> Problem to solve
Where does "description" appear in the data? Return each line that holds it.

Stored records:
┏━━

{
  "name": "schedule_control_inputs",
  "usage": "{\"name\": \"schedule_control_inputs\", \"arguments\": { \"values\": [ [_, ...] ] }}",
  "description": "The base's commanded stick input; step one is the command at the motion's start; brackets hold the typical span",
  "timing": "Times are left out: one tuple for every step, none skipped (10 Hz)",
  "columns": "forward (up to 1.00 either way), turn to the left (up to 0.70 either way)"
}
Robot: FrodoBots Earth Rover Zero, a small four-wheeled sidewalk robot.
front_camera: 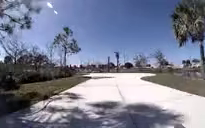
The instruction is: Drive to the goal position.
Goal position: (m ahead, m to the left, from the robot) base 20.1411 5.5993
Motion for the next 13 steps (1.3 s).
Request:
{"name": "schedule_control_inputs", "arguments": {
  "values": [
    [1.0,0.0],
    [1.0,0.0],
    [1.0,0.0],
    [1.0,0.0],
    [1.0,0.0],
    [1.0,-0.11],
    [1.0,-0.34],
    [1.0,-0.4],
    [1.0,-0.4],
    [1.0,0.0],
    [1.0,0.0],
    [1.0,0.0],
    [1.0,0.0]
  ]
}}
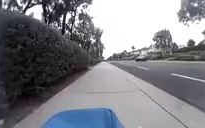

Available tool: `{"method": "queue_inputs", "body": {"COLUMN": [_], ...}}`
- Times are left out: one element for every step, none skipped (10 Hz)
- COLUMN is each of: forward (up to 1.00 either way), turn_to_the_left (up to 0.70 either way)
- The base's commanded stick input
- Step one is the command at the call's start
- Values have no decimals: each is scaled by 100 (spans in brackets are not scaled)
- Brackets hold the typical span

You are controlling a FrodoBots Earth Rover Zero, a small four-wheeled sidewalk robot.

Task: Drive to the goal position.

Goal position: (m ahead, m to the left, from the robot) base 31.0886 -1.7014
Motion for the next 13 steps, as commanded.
{"method": "queue_inputs", "body": {"forward": [100, 100, 100, 100, 100, 100, 100, 100, 100, 100, 100, 100, 100], "turn_to_the_left": [0, 0, 0, 0, 0, 0, 0, 0, 0, 0, 0, 0, 0]}}
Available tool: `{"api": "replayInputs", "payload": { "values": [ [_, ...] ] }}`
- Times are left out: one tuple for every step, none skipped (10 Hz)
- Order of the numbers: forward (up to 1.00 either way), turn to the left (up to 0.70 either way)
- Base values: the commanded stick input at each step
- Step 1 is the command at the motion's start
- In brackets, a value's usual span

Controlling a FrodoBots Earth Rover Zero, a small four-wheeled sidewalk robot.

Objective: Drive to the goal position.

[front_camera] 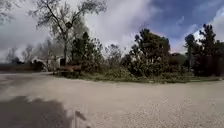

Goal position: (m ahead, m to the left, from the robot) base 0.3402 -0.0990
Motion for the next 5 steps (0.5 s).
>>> {"api": "replayInputs", "payload": {
  "values": [
    [0.0,-0.45],
    [0.0,-0.45],
    [0.0,-0.45],
    [0.0,-0.45],
    [0.0,-0.45]
  ]
}}
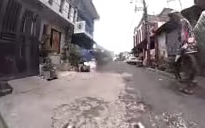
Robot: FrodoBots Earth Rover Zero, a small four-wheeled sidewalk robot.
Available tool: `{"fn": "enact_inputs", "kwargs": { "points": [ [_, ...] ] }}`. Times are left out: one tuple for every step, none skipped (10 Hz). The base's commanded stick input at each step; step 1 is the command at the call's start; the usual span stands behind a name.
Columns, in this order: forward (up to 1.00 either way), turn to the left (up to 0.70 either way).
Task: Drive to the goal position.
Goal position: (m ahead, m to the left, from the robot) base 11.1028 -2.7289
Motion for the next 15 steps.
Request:
{"fn": "enact_inputs", "kwargs": {
  "points": [
    [0.70,0.00],
    [0.70,0.00],
    [0.70,0.00],
    [0.70,0.00],
    [0.70,0.00],
    [0.70,0.00],
    [0.70,0.00],
    [0.70,0.00],
    [0.70,0.00],
    [0.70,-0.01],
    [0.70,-0.13],
    [0.70,-0.13],
    [0.70,-0.13],
    [0.70,-0.07],
    [0.70,-0.03]
  ]
}}
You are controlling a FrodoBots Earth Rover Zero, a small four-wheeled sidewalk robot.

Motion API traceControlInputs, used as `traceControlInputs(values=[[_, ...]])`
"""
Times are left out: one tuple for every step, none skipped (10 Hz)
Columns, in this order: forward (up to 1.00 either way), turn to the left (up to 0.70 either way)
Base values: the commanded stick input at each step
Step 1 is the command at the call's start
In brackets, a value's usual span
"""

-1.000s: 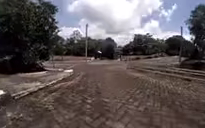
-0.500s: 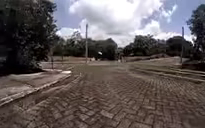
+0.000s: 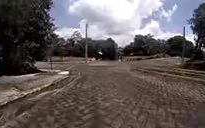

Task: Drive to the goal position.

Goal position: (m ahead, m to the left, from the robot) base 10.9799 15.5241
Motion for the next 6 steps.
traceControlInputs(values=[[0.85,0.0],[0.85,0.0],[0.85,0.0],[0.85,0.0],[0.85,0.0],[0.85,0.0]])
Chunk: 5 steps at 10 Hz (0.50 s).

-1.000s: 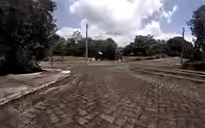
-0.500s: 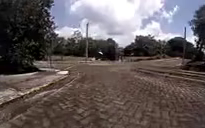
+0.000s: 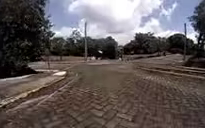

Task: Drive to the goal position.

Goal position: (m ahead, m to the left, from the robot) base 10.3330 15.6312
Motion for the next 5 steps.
traceControlInputs(values=[[0.85,0.0],[0.85,0.0],[0.85,0.0],[0.85,0.0],[0.85,0.0]])
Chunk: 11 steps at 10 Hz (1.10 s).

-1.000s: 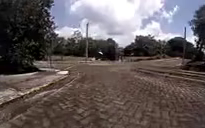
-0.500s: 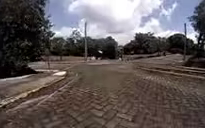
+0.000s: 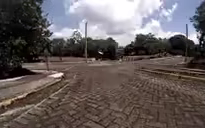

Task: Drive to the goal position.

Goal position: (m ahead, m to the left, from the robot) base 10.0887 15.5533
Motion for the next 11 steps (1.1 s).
traceControlInputs(values=[[0.85,0.0],[0.85,0.0],[0.85,0.0],[0.85,0.08],[0.85,0.26],[0.85,0.0],[0.85,0.0],[0.85,0.0],[0.85,0.0],[0.85,0.0],[0.85,0.0]])
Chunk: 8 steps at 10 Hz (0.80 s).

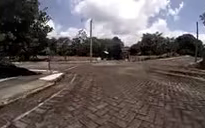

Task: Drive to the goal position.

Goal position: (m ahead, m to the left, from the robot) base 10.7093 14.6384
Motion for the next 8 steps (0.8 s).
traceControlInputs(values=[[0.85,0.0],[0.85,0.0],[0.85,0.0],[0.85,0.04],[0.85,0.23],[0.85,0.05],[0.85,0.0],[0.85,0.0]])
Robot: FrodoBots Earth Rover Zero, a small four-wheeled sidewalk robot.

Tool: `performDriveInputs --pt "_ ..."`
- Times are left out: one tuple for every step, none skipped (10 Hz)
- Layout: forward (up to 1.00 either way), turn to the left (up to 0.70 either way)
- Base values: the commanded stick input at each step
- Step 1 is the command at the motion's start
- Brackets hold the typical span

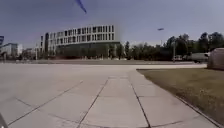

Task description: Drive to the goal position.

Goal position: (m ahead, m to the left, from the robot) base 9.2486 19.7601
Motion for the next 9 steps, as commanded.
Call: performDriveInputs --pt "0.00 1.00" --pt "0.00 1.00" --pt "0.00 1.00" --pt "0.00 1.00" --pt "0.00 1.00" --pt "0.00 1.00" --pt "0.00 1.00" --pt "0.00 1.00" --pt "0.00 1.00"
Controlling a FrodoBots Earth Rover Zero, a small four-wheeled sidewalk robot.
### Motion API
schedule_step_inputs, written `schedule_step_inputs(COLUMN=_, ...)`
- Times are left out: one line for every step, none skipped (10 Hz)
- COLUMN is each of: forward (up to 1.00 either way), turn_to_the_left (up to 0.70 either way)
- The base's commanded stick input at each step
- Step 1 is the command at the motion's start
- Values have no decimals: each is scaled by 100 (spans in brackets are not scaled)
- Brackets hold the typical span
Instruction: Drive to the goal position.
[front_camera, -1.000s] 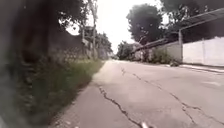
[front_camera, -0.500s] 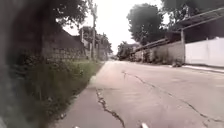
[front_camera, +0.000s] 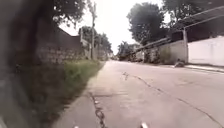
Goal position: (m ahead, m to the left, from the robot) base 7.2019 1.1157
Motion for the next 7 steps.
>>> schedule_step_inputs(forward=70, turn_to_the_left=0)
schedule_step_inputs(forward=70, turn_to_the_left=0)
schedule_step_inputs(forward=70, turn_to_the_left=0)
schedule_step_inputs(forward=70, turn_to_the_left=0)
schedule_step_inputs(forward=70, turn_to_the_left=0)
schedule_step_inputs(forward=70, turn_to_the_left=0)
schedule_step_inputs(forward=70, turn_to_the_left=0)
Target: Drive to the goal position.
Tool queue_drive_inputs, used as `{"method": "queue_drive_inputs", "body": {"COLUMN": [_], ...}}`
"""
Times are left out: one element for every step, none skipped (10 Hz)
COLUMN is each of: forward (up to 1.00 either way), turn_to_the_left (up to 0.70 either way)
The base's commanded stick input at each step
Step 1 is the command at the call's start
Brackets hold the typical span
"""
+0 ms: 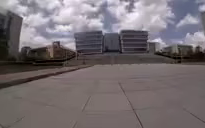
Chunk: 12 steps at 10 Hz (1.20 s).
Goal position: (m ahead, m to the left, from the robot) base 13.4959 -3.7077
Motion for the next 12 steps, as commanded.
{"method": "queue_drive_inputs", "body": {"forward": [0.7, 0.7, 0.7, 0.7, 0.7, 0.7, 0.7, 0.7, 0.7, 0.7, 0.7, 0.7], "turn_to_the_left": [0.0, 0.0, 0.0, 0.0, 0.0, 0.0, 0.0, 0.0, 0.0, 0.0, 0.0, 0.0]}}
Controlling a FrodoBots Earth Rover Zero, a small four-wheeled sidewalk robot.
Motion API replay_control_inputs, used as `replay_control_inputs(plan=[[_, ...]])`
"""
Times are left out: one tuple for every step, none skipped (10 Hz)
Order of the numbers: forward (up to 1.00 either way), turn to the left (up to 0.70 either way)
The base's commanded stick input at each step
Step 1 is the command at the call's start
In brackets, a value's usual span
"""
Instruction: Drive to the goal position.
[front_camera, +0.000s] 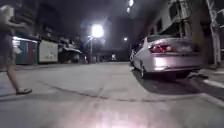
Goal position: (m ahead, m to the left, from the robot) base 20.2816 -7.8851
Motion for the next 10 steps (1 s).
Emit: replay_control_inputs(plan=[[1.00, 0.00], [1.00, 0.00], [1.00, 0.00], [1.00, 0.00], [1.00, 0.00], [1.00, 0.00], [1.00, 0.00], [1.00, 0.00], [1.00, 0.00], [1.00, 0.00]])
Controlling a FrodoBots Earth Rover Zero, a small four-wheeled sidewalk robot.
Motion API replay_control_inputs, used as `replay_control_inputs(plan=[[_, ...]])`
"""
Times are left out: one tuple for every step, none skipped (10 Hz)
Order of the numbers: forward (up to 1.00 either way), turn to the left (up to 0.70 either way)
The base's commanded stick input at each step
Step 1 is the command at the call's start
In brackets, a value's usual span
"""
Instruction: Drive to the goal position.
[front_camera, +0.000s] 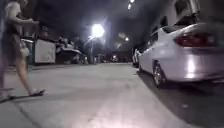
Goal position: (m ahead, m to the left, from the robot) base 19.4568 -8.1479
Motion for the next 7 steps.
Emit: replay_control_inputs(plan=[[1.00, 0.00], [1.00, 0.00], [1.00, 0.00], [1.00, 0.00], [1.00, 0.00], [1.00, 0.00], [1.00, -0.02]])
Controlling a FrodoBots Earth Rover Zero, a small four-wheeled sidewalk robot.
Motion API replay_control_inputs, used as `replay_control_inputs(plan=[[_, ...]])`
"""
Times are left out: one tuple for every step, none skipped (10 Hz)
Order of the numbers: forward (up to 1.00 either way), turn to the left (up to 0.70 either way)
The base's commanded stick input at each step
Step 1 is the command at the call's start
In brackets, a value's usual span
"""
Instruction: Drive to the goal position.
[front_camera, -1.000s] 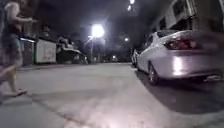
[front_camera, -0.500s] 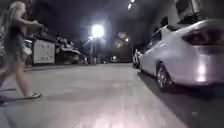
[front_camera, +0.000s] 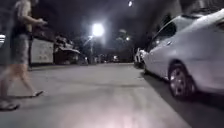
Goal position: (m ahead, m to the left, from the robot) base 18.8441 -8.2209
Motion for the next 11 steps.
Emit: replay_control_inputs(plan=[[1.00, -0.11], [1.00, -0.25], [1.00, -0.36], [1.00, -0.34], [1.00, -0.14], [1.00, 0.00], [1.00, 0.00], [1.00, 0.00], [1.00, 0.00], [1.00, 0.00], [1.00, 0.00]])
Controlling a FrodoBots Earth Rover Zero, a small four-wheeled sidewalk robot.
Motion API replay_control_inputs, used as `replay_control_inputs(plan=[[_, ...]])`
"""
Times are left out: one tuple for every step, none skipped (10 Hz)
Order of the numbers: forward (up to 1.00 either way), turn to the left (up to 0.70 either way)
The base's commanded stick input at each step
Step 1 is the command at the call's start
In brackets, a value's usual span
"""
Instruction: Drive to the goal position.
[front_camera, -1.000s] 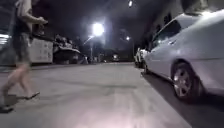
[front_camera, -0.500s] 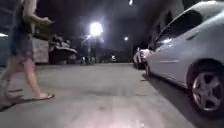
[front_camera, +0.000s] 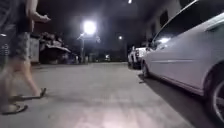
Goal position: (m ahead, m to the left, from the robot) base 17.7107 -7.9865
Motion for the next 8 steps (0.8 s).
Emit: replay_control_inputs(plan=[[1.00, 0.00], [1.00, 0.00], [1.00, 0.00], [1.00, 0.00], [1.00, 0.00], [1.00, 0.00], [1.00, -0.12], [1.00, -0.39]])
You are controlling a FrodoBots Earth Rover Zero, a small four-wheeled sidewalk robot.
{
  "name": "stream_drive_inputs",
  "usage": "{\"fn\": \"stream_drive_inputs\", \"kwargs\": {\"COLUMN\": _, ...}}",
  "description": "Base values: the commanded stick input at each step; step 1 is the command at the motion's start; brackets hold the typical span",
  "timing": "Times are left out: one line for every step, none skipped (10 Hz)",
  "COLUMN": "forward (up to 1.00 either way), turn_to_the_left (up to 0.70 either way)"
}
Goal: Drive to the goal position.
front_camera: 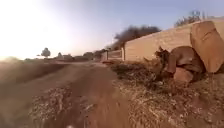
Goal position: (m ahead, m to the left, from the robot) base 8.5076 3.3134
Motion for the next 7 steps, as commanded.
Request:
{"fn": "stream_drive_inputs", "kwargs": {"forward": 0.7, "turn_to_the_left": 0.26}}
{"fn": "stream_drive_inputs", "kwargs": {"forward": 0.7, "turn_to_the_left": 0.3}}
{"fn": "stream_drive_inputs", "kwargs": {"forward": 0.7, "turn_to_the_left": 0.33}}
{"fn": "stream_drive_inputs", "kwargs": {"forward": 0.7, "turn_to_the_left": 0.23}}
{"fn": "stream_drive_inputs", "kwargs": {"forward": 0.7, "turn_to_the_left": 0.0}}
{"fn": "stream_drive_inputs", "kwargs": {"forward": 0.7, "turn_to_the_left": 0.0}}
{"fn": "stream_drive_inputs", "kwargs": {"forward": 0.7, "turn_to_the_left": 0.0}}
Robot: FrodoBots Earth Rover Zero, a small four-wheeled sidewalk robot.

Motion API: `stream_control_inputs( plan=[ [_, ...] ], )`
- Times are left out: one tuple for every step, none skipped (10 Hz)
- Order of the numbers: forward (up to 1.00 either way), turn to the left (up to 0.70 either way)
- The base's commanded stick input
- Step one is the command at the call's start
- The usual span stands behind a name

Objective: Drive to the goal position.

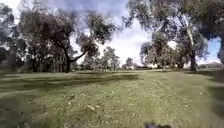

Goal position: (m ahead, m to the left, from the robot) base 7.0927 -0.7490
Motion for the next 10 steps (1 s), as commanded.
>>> stream_control_inputs(
  plan=[
    [0.7,0.0],
    [0.7,0.0],
    [0.7,0.0],
    [0.7,0.0],
    [0.7,0.0],
    [0.7,0.0],
    [0.7,0.0],
    [0.7,0.0],
    [0.7,0.0],
    [0.7,0.0]
  ],
)
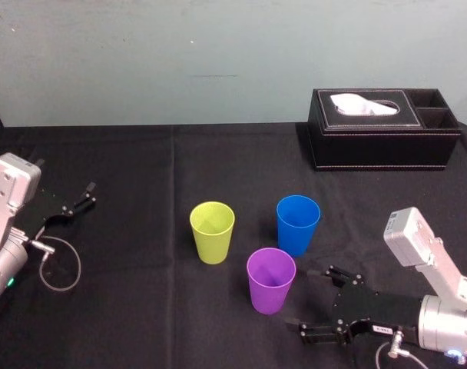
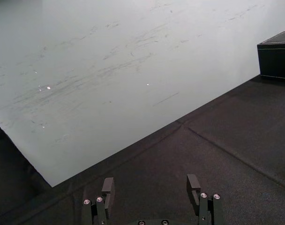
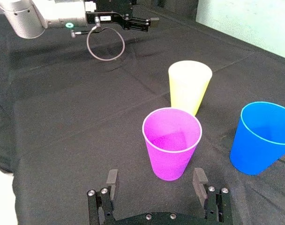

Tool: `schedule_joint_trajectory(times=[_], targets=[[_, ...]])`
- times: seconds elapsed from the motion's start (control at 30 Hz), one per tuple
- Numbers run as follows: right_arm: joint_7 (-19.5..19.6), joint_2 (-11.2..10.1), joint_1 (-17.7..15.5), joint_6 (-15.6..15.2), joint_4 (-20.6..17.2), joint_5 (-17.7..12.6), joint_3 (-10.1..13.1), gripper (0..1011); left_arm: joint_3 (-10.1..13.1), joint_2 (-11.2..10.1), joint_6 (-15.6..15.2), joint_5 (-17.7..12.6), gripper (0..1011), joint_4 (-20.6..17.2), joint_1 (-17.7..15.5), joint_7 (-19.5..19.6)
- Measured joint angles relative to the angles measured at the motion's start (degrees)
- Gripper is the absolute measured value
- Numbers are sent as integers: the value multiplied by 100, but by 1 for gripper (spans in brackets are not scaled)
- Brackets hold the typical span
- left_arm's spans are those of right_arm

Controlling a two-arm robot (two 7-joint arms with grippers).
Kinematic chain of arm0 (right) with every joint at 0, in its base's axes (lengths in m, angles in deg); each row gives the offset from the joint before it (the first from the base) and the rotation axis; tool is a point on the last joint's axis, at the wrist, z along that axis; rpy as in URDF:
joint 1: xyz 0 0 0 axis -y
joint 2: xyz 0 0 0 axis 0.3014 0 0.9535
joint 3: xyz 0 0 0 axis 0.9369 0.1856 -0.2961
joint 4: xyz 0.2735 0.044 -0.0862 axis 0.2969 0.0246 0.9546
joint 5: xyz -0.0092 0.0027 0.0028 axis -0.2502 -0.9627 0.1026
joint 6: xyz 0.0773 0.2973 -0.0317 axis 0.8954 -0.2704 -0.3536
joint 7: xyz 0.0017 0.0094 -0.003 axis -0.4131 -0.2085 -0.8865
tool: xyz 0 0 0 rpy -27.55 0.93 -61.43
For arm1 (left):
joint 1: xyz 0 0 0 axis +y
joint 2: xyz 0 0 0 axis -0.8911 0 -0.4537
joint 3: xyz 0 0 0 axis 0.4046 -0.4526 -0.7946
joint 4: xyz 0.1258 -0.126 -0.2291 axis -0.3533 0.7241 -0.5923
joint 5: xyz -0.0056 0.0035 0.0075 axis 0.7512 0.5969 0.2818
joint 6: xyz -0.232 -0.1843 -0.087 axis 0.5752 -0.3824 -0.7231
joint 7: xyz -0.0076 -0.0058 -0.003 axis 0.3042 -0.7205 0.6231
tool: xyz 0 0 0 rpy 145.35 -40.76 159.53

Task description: Stack the three plastic cups sequentially using one hand.

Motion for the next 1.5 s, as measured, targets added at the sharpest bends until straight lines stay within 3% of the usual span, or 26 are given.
schedule_joint_trajectory(times=[1.5], targets=[[265,598,450,-147,323,462,-307,1004,0,0,0,0,1010,0,0,0]])
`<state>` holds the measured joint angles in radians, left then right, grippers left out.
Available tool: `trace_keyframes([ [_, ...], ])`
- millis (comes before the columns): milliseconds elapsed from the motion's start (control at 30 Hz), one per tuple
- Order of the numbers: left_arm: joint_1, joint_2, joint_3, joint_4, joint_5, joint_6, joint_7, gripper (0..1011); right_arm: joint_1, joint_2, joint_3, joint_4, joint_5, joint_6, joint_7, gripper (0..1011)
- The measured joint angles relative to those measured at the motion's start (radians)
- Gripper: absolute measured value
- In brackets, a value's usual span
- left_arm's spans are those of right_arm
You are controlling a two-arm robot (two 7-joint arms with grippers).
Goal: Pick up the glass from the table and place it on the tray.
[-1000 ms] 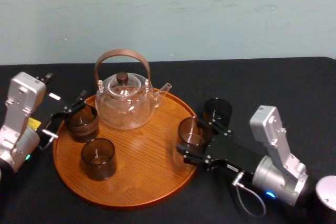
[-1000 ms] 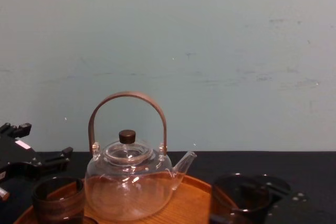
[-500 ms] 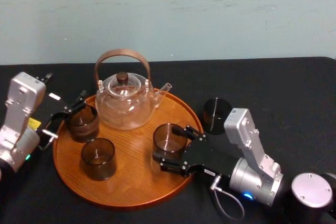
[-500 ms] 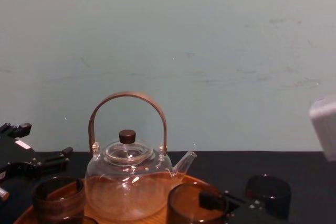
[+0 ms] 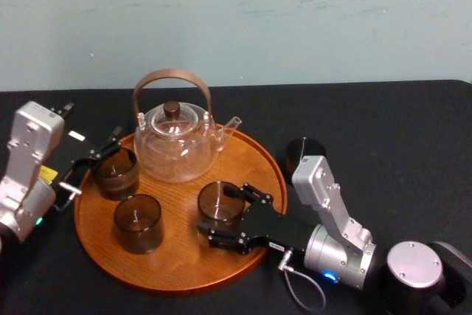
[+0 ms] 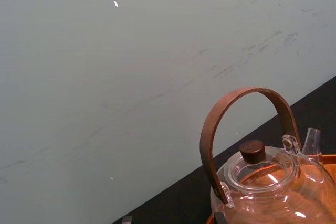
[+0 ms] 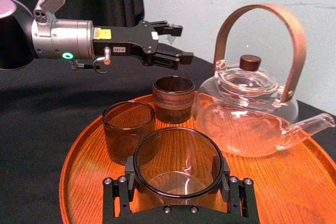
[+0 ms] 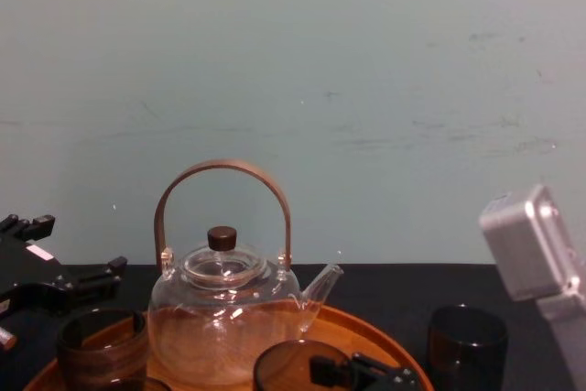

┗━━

> Answer for this exercise
  "description": "The base's commanded stick input; step one is the command at the motion's start; brackets hold the typical span",
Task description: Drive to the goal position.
  "description": "Base values: the commanded stick input at each step; step 1 is the command at the motion's start; brackets hold the typical span",
Task description: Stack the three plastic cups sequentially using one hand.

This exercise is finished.